Rome

Ultra soccer fans threw gas into Rome pub to stun rivals

Three arrested, others expected in vicious attack last November

Ultra soccer fans threw gas into Rome pub to stun rivals

Rome, February 6 - The three men arrested Wednesday in connection with a vicious attack last November on fans of London club Tottenham Hotspur threw a type of suffocating gas into a Rome pub to stun their intended victims, police say. Fulvio Marra, 24, Tony Vratuli, 36, and Nicolae Rotariu, 33, have been charged with wounding and causing aggravated damage in the brutal attack on November 22 that left one English supporter in a serious condition. All were required to provide DNA samples to compare with weapons and clothing found at the scene, where as many as 50 armed and masked men attacked rival soccer fans in a pub in Rome's famous Campo de' Fiori square.
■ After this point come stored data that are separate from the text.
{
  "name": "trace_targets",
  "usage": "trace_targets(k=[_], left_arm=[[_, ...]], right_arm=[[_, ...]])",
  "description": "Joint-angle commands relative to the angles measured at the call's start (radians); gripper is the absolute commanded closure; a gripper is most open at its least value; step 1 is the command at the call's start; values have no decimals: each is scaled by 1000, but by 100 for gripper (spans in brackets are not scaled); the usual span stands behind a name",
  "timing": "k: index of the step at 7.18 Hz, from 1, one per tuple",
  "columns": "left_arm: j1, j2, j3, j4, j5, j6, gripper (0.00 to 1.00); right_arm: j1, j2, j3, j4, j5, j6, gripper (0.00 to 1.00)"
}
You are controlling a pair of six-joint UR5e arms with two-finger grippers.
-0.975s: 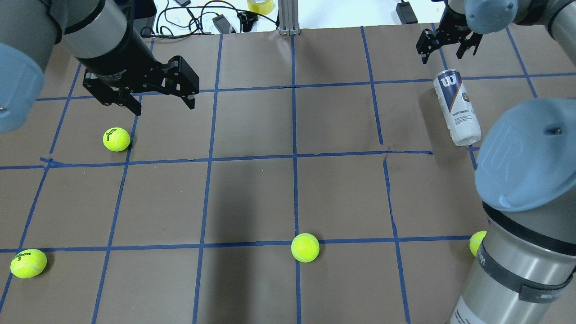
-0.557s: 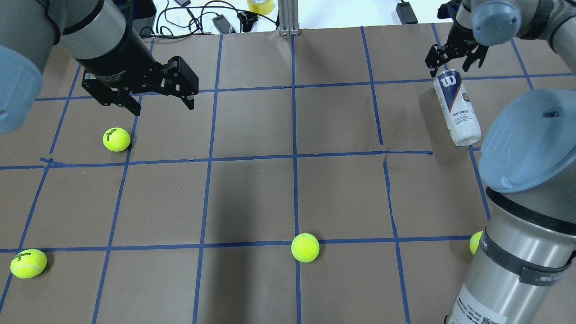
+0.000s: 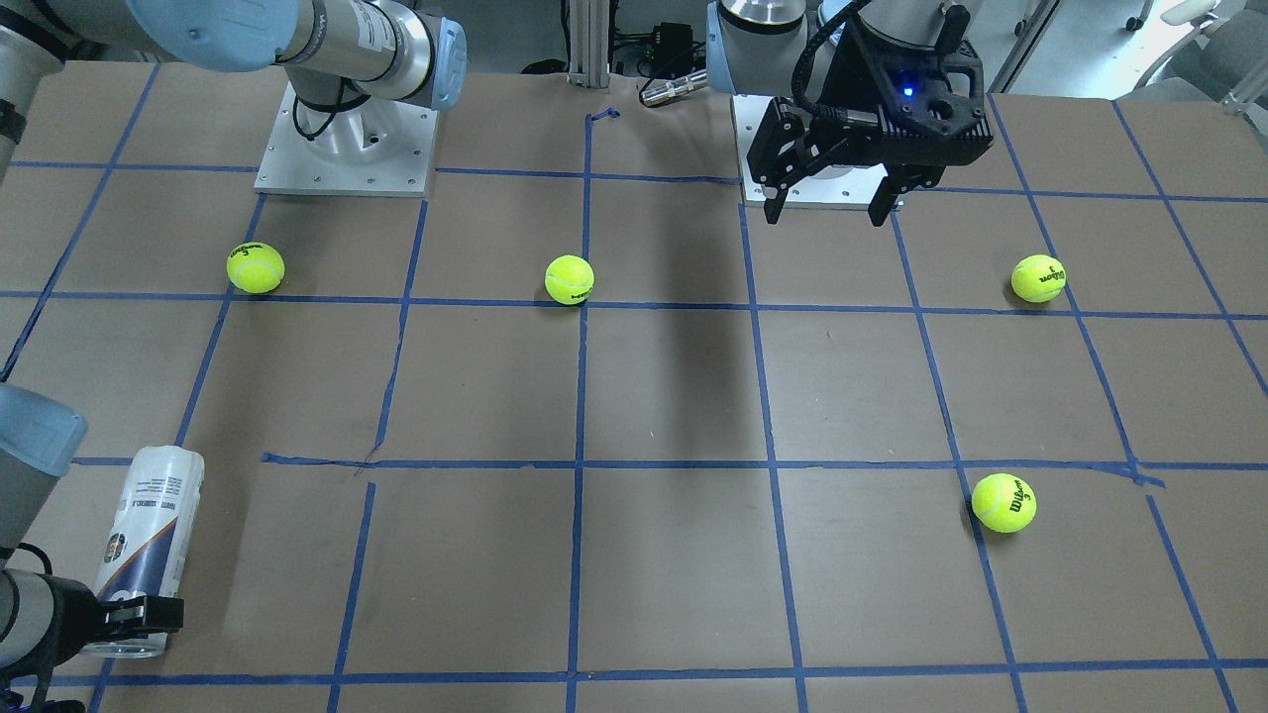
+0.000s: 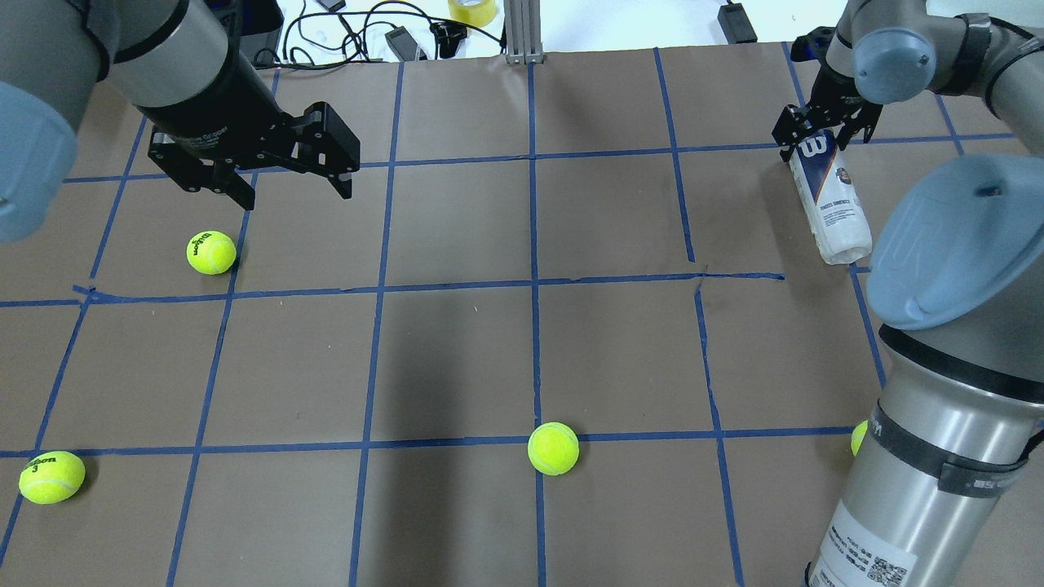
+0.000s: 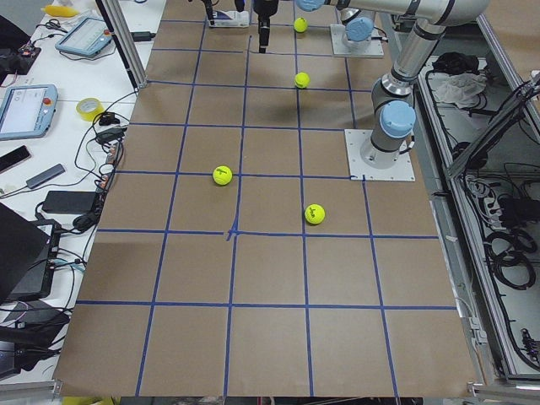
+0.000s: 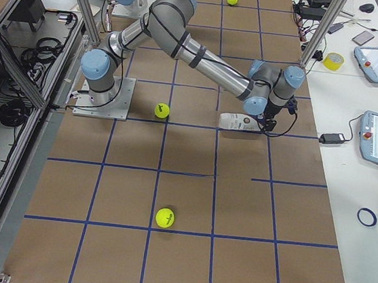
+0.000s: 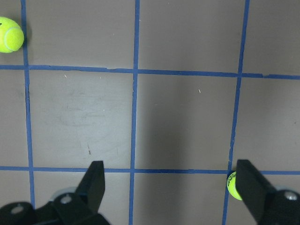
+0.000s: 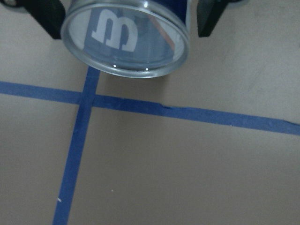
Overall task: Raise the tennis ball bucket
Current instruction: 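Lower the right gripper and grasp the can around its top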
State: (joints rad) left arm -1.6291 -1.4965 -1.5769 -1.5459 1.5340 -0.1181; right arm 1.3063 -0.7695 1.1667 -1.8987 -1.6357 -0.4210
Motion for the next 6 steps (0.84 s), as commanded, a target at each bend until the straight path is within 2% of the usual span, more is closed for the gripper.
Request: trace_targets(k=[1, 2, 3, 5, 6], left_arm=[[0, 2, 0, 0, 0, 0, 0], [0, -1, 0, 0, 0, 0, 0], [0, 4, 0, -2, 0, 0, 0], [0, 12, 0, -8, 0, 0, 0], [0, 12, 0, -8, 0, 0, 0]], right_arm=[[-1, 2, 11, -6, -4, -1, 23], [-1, -2, 11, -5, 8, -1, 27], [-1, -10, 11, -3, 8, -1, 42], [19, -62, 19, 7, 17, -2, 51], [66, -103, 22, 10, 98, -8, 56]])
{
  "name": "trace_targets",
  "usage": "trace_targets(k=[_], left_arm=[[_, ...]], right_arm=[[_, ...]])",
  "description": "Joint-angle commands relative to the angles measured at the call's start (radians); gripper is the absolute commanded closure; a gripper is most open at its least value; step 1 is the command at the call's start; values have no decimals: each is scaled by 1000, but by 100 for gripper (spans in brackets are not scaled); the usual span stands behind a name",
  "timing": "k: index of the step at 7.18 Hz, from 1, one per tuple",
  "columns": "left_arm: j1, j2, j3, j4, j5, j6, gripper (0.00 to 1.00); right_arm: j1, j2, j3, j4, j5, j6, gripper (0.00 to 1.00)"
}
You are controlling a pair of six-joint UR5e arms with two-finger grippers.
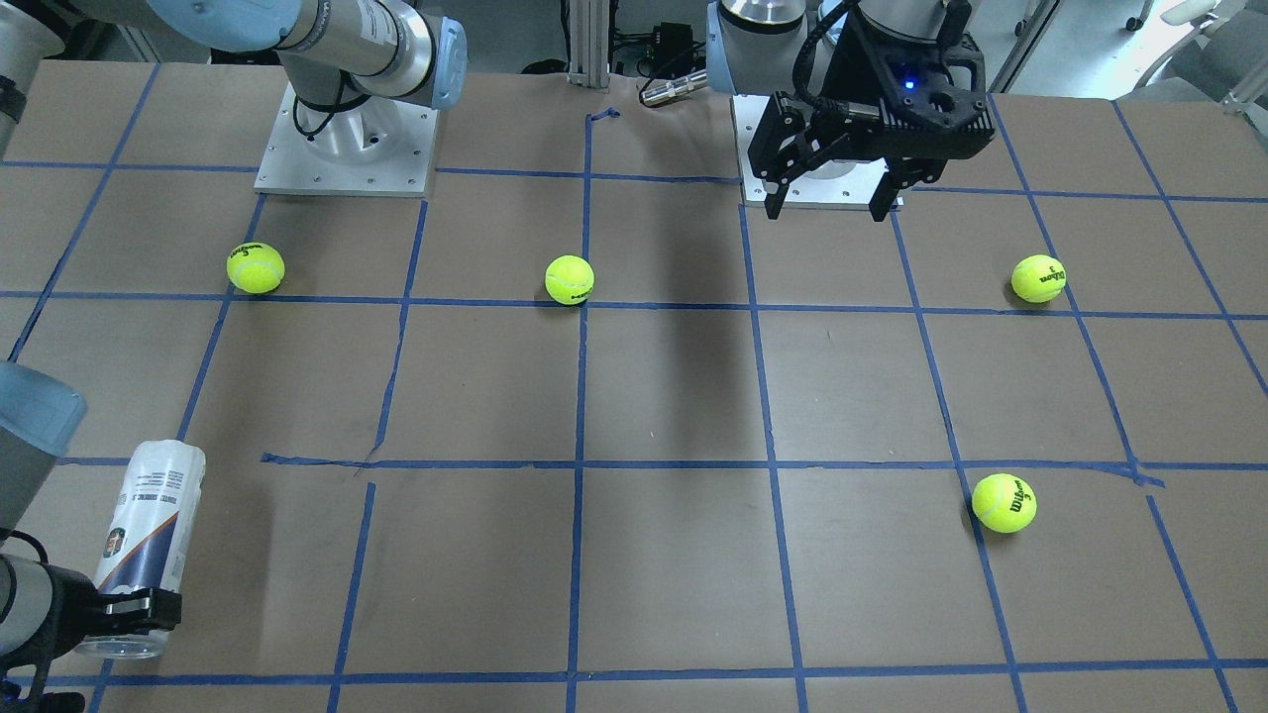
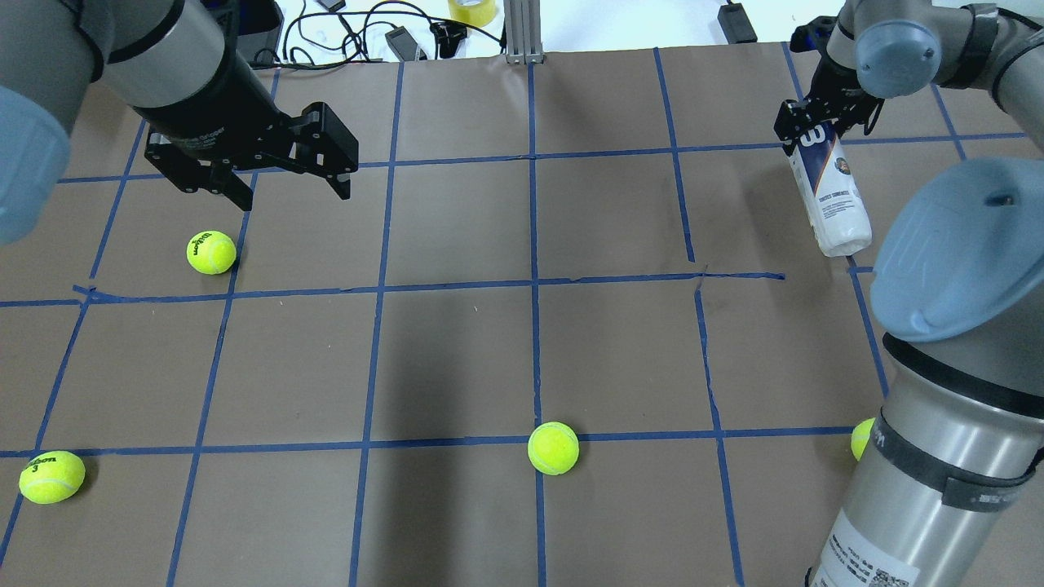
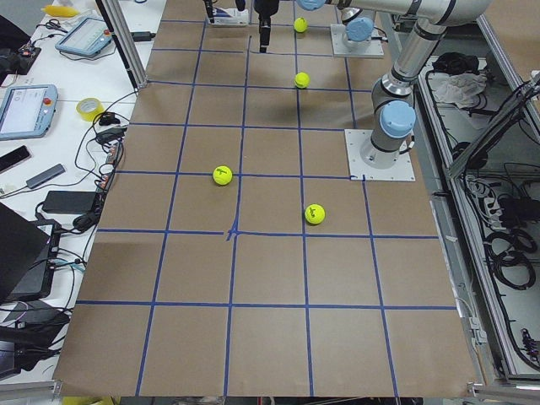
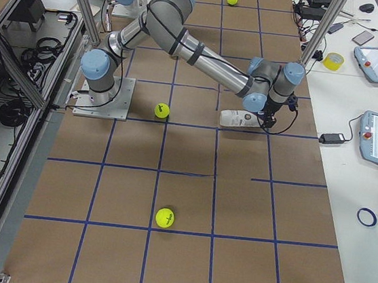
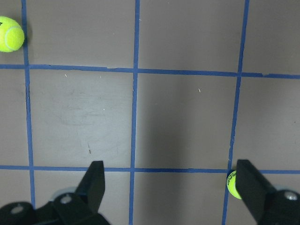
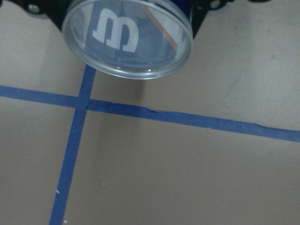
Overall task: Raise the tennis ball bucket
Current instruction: 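Lower the right gripper and grasp the can around its top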
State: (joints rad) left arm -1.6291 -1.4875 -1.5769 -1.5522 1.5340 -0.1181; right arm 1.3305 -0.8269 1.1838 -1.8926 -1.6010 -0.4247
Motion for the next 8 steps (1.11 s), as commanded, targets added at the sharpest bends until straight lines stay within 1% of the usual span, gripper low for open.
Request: trace_targets(k=[1, 2, 3, 4, 5, 6, 7, 8], left_arm=[[0, 4, 0, -2, 2, 0, 0], [0, 4, -2, -2, 2, 0, 0], [0, 4, -2, -2, 2, 0, 0], [0, 3, 0, -2, 3, 0, 0], [0, 3, 0, -2, 3, 0, 0], [0, 1, 0, -2, 3, 0, 0], [0, 3, 0, -2, 3, 0, 0], [0, 4, -2, -2, 3, 0, 0]], right_arm=[[118, -92, 8, 9, 93, -49, 57], [197, -115, 14, 16, 92, -61, 57], [279, -154, 32, 27, 90, -141, 67], [356, -175, 66, 27, 81, -182, 72], [401, -178, 95, 11, 85, -201, 72], [450, -170, 102, -26, 93, -257, 77], [482, -150, 105, -107, 93, -331, 76], [516, -121, 108, -123, 96, -412, 76]])
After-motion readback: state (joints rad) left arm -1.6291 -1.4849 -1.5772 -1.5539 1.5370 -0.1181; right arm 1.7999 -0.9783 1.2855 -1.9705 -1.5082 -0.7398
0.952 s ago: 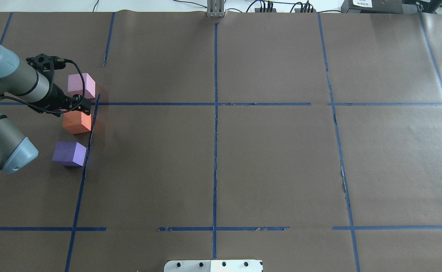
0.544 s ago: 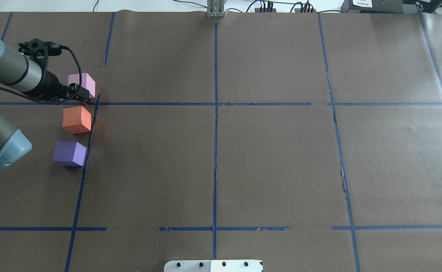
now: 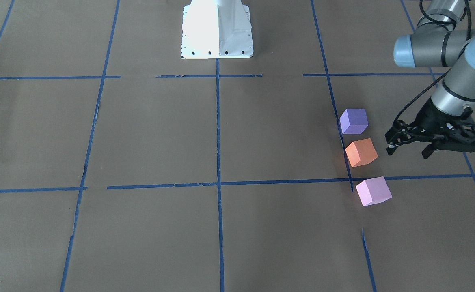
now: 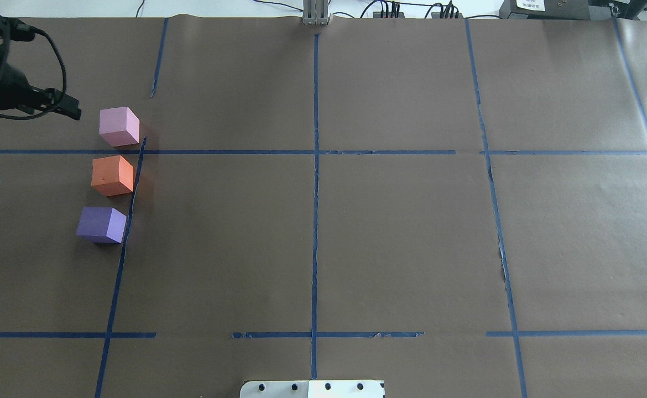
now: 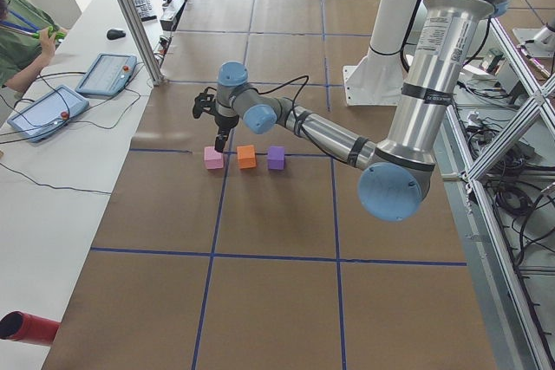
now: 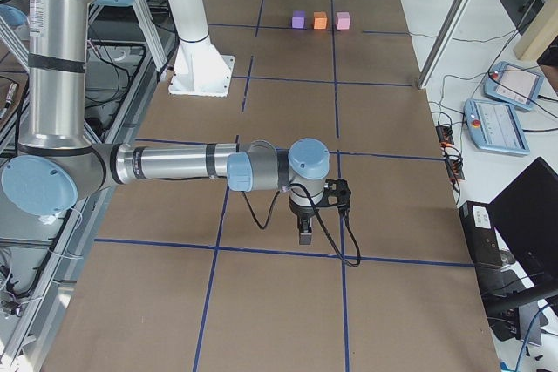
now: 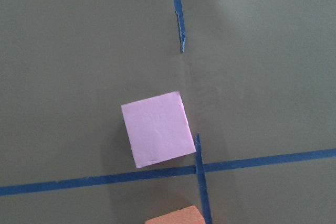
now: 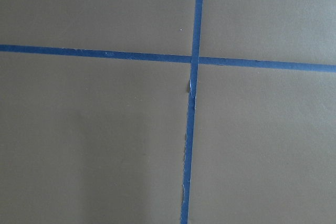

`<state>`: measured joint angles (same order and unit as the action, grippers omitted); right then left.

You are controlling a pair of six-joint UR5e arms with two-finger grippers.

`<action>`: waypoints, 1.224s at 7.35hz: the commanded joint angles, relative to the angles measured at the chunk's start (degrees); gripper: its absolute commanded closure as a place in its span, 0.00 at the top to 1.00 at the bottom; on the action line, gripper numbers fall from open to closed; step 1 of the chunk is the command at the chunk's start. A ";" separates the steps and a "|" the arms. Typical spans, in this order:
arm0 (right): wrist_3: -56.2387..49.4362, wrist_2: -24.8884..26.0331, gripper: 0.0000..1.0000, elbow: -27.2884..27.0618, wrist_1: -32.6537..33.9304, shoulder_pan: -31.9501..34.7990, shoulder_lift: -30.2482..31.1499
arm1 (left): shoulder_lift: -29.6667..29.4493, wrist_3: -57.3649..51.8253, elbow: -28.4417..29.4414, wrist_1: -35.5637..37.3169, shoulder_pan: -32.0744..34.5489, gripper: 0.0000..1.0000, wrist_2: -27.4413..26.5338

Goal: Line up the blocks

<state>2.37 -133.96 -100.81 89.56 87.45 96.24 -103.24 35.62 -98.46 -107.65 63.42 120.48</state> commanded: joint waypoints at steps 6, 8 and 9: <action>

Others are being questioned and more arrests are possible, police said. Nine homes were raided before the arrests as police gathered evidence of what an investigating judge called "blind and unprecedented violence" that was clearly premeditated. According to the judge Antonella Capri, Rotariu "broke in to the pub as a wolf in search of its prey, hit and kicked anyone who was at hand", while Marra helped to organize the logistics of the attack. Before making Wednesday's arrests, police studied surveillance film that showed the men leaving the pub, and poured over telephone and text messages sent before and after the attack. "This was extremely serious," said police superintendent Fulvio Della Rocca. "Rome is a hospitable city and cannot go on international news for these events". Police said two of the arrested men are "ultra" fans of the Lazio football club. An AS Roma fan had previously been arrested, supporting the hypothesis that the raid was carried out by fans of more than one team. Anti-Semitism was cited as one of the possible motives behind the attack as one day later, some Lazio fans aimed anti-Semitic chants at Tottenham Hotspur supporters and displayed a pro-Palestinian banner during a Europa League match. Tottenham, or Spurs, are traditionally considered to have a strong Jewish element in their fan base and followers continue to be proud of this.